You are viewing a plain text version of this content. The canonical link for it is here.
Posted to dev@pdfbox.apache.org by "Adam Nichols (Commented) (JIRA)" <ji...@apache.org> on 2012/01/01 11:39:30 UTC

[jira] [Commented] (PDFBOX-1000) Conforming parser

    [ https://issues.apache.org/jira/browse/PDFBOX-1000?page=com.atlassian.jira.plugin.system.issuetabpanels:comment-tabpanel&focusedCommentId=13178138#comment-13178138 ] 

Adam Nichols commented on PDFBOX-1000:
--------------------------------------

Lexer: I like the idea of keeping the code as small and independent as possible.

XRef Streams: cool, glad to see that's been added!

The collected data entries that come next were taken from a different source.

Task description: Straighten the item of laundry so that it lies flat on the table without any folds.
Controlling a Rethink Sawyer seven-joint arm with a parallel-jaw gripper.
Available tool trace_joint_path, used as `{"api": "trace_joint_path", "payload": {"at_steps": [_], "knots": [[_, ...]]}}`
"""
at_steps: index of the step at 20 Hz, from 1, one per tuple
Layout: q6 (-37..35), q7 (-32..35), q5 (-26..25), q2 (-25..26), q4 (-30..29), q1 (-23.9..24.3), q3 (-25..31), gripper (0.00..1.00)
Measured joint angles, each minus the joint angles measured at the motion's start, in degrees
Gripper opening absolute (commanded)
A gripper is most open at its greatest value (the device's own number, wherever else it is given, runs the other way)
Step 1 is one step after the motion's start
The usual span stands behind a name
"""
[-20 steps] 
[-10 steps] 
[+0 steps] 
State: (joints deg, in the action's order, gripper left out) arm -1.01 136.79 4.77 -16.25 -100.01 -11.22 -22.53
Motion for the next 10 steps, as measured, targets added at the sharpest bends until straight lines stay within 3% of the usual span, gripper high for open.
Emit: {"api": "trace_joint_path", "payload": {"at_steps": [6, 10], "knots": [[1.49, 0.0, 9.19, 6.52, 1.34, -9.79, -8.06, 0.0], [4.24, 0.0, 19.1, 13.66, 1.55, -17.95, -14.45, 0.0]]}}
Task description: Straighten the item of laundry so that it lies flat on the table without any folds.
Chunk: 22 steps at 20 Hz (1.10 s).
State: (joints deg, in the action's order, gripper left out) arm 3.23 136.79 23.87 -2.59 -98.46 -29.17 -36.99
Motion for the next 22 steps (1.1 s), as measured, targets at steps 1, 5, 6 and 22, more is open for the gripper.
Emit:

Modes of parsing: The strict is good because it can help developers of other products to ensure their products conform.  It may also help prevent unknown attacks from working since it will just bail with an error message when it gets a malformed PDF (doesn't help with flaws which may be in the protocol itself, but then again not much will help there).  The relaxed parsing is also a nice option since people expect the software to "just work" even if there are small errors with the file.  I'm going to say that I don't like the idea of trying to clone what Adobe Acrobat does.  It varies with each version of the PDF spec (at a minimum), is much more complex than is necessary, has been plagued by security problems, and serves no advantage over the strict/relaxed modes.  I'd rather do what's right (throw an exception if a PDF is non-conforming) or what's popular (parse anything in the best way we know how) which is decided by the person who uses the library.

Please make sure to include references to the spec when relevant.  For example, I'm not aware of anything which says "startxref is expected to be within the last 1024 bytes."  I'd imagine that'd normally be the case, but if the xref table is very large, I could imagine that would sometimes not be the case.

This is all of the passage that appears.